Werdegang: Vom LZ-Redakteur zum Organisator des Sports

Bückeburg (sig). Sein 70. Lebensjahr vollendet hat ein Mann, dessen Lebenslauf in Bückeburg begann und der im Sport später eine Reihe herausragender Ämter innehatte. Dazu gehörten die Funktionen des Bundesgeschäftsführers der Deutschen Sportjugend, des Geschäftsführers und stellvertretenden Generalsekretärs des DSB in Frankfurt am Main und des Geschäftsführers des Landessportbundes Niedersachsen. Die Rede ist von Friedrich Mevert, der schon als Fünfzehnjähriger die erste Vorstandsaufgabe beim VfL Bückeburg übernahm.

Fr. Mevert

Kurze Zeit später wurde er Vereinsjugendwart und Hauptsportwart bei den "Grün-Weißen". Als Tischtennis-Abteilungsleiter legte er die Basis für eine Blütephase dieser Sportart in Bückeburg und darüber hinaus. Der damalige Tischtenniskreisverband Schaumburg-Lippe wählte ihn zum Jugendwart, zum Lehrwart und schließlich zum Kreisvorsitzenden. Friedrich Mevert führte in Bückeburg den Basketballsport ein, wurde auch dort Kreisfachwart und stellvertretender Bezirksvorsitzender. Nach dem Abitur am Gymnasium Adolfinum studierte er in Köln und Göttingen Sport und Anglistik, heiratete in Bückeburg Monika Reuter, mit der er zwei Töchter und einen Sohn bekam. Acht Enkel folgten. Einige Zeitlang arbeitete Mevert als Redakteur an der Schaumburg-Lippischen Landes-Zeitung, bevor er 1962 die Geschäftsführung der Deutschen Sportjugend in Frankfurt am Main übernahm. 1971 organisierte er die erste Europäische Sportjugendkonferenz in München und wirkte bis 1978 als ehrenamtlicher Generalsekretär dieser Gemeinschaft. Unter seiner Leitung wurden insgesamt acht Olympia-Jugendlager bei den Sommer- und Winterspielen zwischen 1964 und 1976 ausgerichtet. Friedrich Mevert initiierte den Sportjugendaustausch mit Japan und Israel sowie mit Frankreich und schaffte die Basis für die Sozialarbeit im deutschen Sport. Nach seinem Wechsel an die Verwaltungsspitze des Landessportbundes in Hannover trug er entscheidend zum Aufbau neuer Strukturen im niedersächsischen Sport bei und entwickelte zahlreiche Sonderprogramme. Er ist Mitgründer des Niedersächsischen Instituts für Sportgeschichte in Hoya, ein bundesweites Modellprojekt, sowie des Deutschen Sportmuseums in Köln.
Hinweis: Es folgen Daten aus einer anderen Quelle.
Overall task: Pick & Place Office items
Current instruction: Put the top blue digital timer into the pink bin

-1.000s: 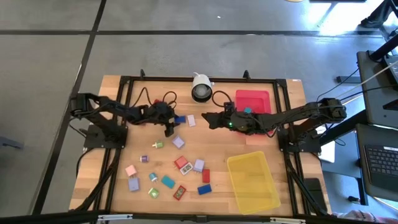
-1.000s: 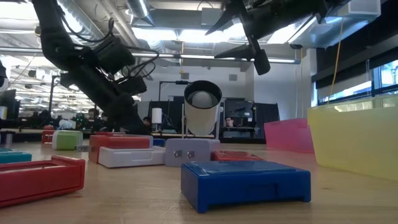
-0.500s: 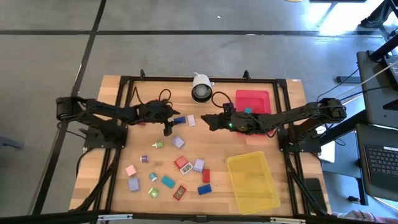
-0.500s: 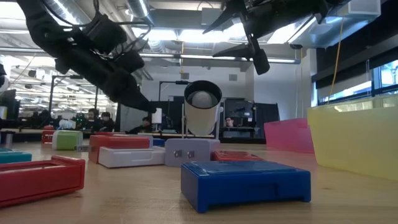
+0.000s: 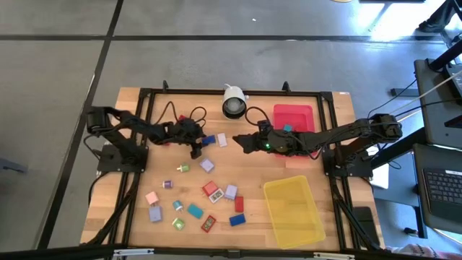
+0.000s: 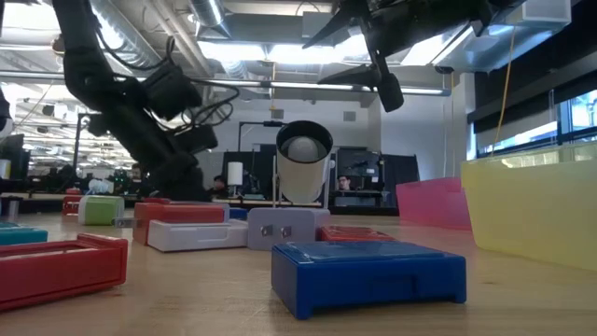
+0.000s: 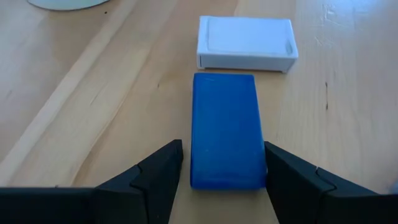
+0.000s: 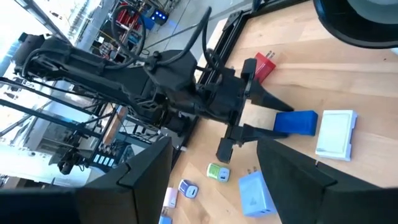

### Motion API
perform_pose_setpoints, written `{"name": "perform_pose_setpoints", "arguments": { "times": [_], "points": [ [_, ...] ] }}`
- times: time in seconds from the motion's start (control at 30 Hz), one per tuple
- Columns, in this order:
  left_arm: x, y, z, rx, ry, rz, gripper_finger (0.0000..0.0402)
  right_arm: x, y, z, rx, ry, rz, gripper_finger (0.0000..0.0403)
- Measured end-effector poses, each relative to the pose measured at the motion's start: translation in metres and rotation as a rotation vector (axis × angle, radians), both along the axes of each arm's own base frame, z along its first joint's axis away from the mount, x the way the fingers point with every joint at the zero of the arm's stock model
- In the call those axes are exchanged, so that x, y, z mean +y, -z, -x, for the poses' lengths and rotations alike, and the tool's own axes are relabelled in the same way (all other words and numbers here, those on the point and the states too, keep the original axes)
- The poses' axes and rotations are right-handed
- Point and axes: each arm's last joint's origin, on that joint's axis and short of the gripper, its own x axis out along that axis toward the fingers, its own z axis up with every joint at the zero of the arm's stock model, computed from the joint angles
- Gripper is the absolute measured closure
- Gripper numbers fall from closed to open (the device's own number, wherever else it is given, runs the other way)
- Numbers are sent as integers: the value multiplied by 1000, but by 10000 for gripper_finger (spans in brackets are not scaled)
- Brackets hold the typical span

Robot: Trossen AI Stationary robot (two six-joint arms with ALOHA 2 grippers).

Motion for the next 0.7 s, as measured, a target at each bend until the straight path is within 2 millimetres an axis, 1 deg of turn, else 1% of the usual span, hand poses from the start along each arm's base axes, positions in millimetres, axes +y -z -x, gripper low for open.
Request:
{"name": "perform_pose_setpoints", "arguments": {
  "times": [0.13, 0.23, 0.4, 0.57, 0.7],
  "points": [
    [-2, 5, -2, 9, -21, 21, 190, 0, 0, 0, 0, -3, -1, 163],
    [-3, 3, -2, -1, -71, 30, 196, 0, 0, 0, 0, -2, -1, 163],
    [-5, -6, -3, -44, -98, -17, 245, 0, 0, 0, -2, 0, -9, 163],
    [-7, -21, -5, -134, -101, -22, 248, 0, 0, 0, -17, 16, -55, 163],
    [-13, -46, -7, -285, -95, -28, 248, -1, 0, 0, -50, 78, -134, 163]
  ]
}}
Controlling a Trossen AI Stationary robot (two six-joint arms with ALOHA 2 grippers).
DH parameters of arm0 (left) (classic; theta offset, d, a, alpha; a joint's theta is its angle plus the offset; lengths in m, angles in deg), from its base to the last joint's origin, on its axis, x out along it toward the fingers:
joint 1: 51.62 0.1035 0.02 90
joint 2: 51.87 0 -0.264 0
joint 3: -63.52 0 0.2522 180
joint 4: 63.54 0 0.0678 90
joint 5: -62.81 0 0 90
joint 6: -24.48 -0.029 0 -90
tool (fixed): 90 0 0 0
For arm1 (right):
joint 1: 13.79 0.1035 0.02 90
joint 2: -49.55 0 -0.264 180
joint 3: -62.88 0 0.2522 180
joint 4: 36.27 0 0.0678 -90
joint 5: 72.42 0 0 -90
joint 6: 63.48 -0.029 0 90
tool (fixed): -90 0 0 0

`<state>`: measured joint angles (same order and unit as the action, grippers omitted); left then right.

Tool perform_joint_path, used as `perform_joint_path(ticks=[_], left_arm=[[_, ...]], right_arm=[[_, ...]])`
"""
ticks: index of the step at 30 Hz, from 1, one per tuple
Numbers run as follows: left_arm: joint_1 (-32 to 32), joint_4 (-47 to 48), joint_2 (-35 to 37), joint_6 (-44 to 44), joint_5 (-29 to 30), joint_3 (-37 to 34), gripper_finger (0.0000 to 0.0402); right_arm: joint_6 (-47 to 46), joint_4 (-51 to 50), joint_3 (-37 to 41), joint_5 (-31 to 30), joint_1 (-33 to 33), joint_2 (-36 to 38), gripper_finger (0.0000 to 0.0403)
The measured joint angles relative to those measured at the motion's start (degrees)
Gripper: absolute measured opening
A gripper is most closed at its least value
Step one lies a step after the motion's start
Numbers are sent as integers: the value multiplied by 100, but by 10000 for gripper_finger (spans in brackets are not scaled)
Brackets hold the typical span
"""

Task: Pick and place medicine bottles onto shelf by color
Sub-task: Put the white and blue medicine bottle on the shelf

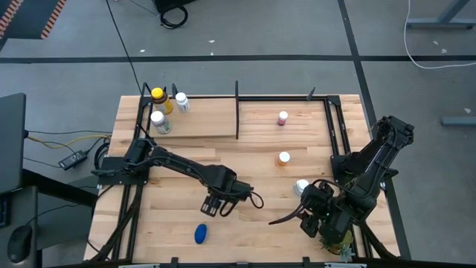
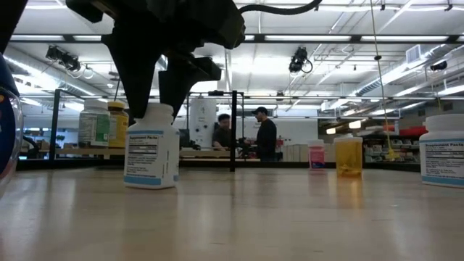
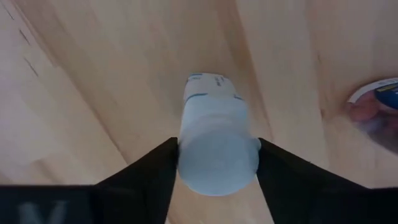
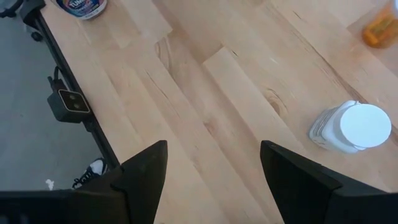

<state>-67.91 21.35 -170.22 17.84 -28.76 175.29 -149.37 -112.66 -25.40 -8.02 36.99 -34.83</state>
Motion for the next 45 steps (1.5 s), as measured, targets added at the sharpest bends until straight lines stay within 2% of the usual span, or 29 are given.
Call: perform_joint_path(ticks=[5, 13, 20, 27, 34, 40, 45], left_arm=[[0, 3, 3, 26, -17, 0, 181], [5, 159, 5, 188, -28, 0, 203], [204, 804, 7, 119, -30, 0, 178], [645, 1139, 166, 116, -23, -4, 198], [1335, 1088, 744, 272, -18, -4, 179], [1970, 987, 1207, 455, 34, 0, 197], [2458, 1081, 1340, 568, 44, -2, 186]], right_arm=[[0, 0, 0, -2, 0, 0, 264], [0, -4, 0, -4, 0, 0, 264], [28, -4, 0, -4, 0, 0, 264], [35, -3, 0, 2, 11, 0, 264], [72, -154, 0, -34, 107, 0, 264], [299, -437, 0, -157, 115, 0, 264], [549, -546, 0, -251, 116, 0, 264]])
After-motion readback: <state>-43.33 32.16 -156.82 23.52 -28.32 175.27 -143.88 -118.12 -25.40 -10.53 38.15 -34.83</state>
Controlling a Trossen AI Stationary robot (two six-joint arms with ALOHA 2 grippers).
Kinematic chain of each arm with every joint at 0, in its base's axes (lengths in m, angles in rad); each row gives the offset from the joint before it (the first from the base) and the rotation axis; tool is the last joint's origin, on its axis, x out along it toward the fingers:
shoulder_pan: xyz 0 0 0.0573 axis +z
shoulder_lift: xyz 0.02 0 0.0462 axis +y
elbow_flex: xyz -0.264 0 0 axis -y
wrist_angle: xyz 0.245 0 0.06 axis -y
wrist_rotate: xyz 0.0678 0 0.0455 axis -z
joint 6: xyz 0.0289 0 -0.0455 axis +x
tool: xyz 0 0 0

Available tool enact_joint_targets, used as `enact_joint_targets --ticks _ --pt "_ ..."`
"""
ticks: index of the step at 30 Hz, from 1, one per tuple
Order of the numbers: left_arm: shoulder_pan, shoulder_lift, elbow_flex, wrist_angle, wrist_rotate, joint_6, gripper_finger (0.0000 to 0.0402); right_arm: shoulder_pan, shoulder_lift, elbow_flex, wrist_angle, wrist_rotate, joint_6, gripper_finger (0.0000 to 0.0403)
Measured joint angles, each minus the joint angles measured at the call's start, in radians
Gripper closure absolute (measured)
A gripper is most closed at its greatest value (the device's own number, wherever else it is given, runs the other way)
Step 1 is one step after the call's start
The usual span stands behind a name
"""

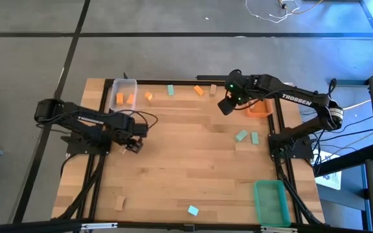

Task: Sort & place blocks by color
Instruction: Put the brown block into the orange bin

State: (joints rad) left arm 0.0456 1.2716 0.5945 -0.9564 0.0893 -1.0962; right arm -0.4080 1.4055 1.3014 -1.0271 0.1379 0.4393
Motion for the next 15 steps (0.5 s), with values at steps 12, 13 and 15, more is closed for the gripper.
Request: enact_joint_targets --ticks 12,13,15 --pt "-0.120 0.000 -0.006 0.026 -0.066 -0.108 0.0210 0.000 0.000 0.000 0.004 0.000 0.000 0.0238" --pt "-0.126 0.000 -0.006 0.025 -0.077 -0.115 0.0210 0.000 0.000 0.000 0.009 0.000 0.000 0.0238" --pt "-0.136 0.000 -0.010 0.028 -0.087 -0.127 0.0210 0.000 0.000 0.000 0.020 0.000 0.001 0.0238"
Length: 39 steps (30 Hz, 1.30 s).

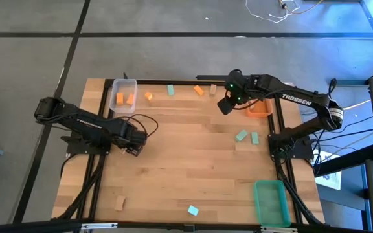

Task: Sort & place blocks by color
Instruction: Put the brown block into the orange bin

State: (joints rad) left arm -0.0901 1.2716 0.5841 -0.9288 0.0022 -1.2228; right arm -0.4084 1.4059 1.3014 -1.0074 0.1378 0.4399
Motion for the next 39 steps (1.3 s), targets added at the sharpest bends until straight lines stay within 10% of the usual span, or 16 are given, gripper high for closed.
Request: enact_joint_targets --ticks 39 --pt "-0.004 -0.010 0.041 0.119 -0.043 0.001 0.0284 0.000 0.000 0.000 0.286 0.000 -0.266 0.0238"
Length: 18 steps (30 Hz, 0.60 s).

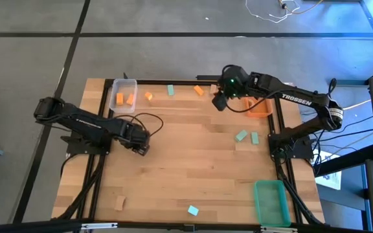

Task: Sort & place blocks by color
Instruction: Put the brown block into the orange bin

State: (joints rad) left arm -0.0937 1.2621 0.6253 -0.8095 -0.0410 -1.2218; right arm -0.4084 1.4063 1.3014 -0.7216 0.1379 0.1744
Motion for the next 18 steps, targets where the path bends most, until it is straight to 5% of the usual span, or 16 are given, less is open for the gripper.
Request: enact_joint_targets --ticks 6,18 --pt "0.085 0.000 0.111 -0.005 0.021 0.167 0.0284 0.000 0.000 0.000 0.020 -0.049 -0.120 0.0238" --pt "0.367 -0.001 0.372 0.016 0.119 0.692 0.0284 0.051 0.001 0.000 0.029 -0.223 -0.699 0.0238"
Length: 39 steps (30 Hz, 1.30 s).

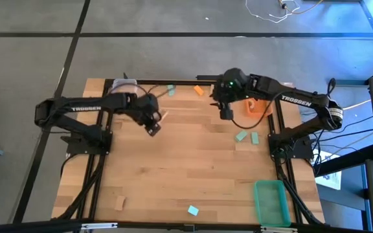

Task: Sort & place blocks by color
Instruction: Put the brown block into the orange bin

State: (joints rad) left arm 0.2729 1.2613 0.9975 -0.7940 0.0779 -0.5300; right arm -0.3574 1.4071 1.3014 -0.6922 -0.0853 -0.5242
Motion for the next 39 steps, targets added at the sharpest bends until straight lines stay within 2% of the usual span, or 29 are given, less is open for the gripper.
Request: enact_joint_targets --ticks 6,15,21,26,32,39 --pt "0.087 0.011 0.107 0.079 0.140 0.148 0.0284 0.048 0.000 0.000 0.138 -0.012 -0.169 0.0238" --pt "0.136 0.011 0.111 0.185 0.365 0.208 0.0284 0.114 0.048 0.000 0.379 -0.123 -0.323 0.0238" --pt "0.137 0.011 0.111 0.199 0.522 0.269 0.0284 0.135 0.118 -0.001 0.481 -0.126 -0.423 0.0238" --pt "0.137 0.011 0.111 0.201 0.553 0.272 0.0284 0.154 0.156 0.000 0.575 -0.127 -0.457 0.0238" --pt "0.137 0.011 0.111 0.201 0.565 0.272 0.0284 0.166 0.158 0.000 0.578 -0.128 -0.506 0.0238" --pt "0.131 0.021 0.112 0.203 0.611 0.271 0.0284 0.166 0.163 -0.001 0.586 -0.179 -0.524 0.0238"
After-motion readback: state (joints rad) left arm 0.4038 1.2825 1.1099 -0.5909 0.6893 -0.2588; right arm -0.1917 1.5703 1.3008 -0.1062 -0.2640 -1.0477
In den letzten Jahren vor seiner Pensionierung arbeitete Friedrich Mevert als Sportreferent im Niedersächsischen Innenministerium und organisierte dort unter anderem den Beitrag des Sportes bei der Weltausstellung. Er ist Träger höchster Auszeichnungen und seit Jahrzehnten der Chronist des deutschen Sportes. In seinen zahlreichen Büchern befasste er sich mit der Geschichte und Entwicklung des Sportes.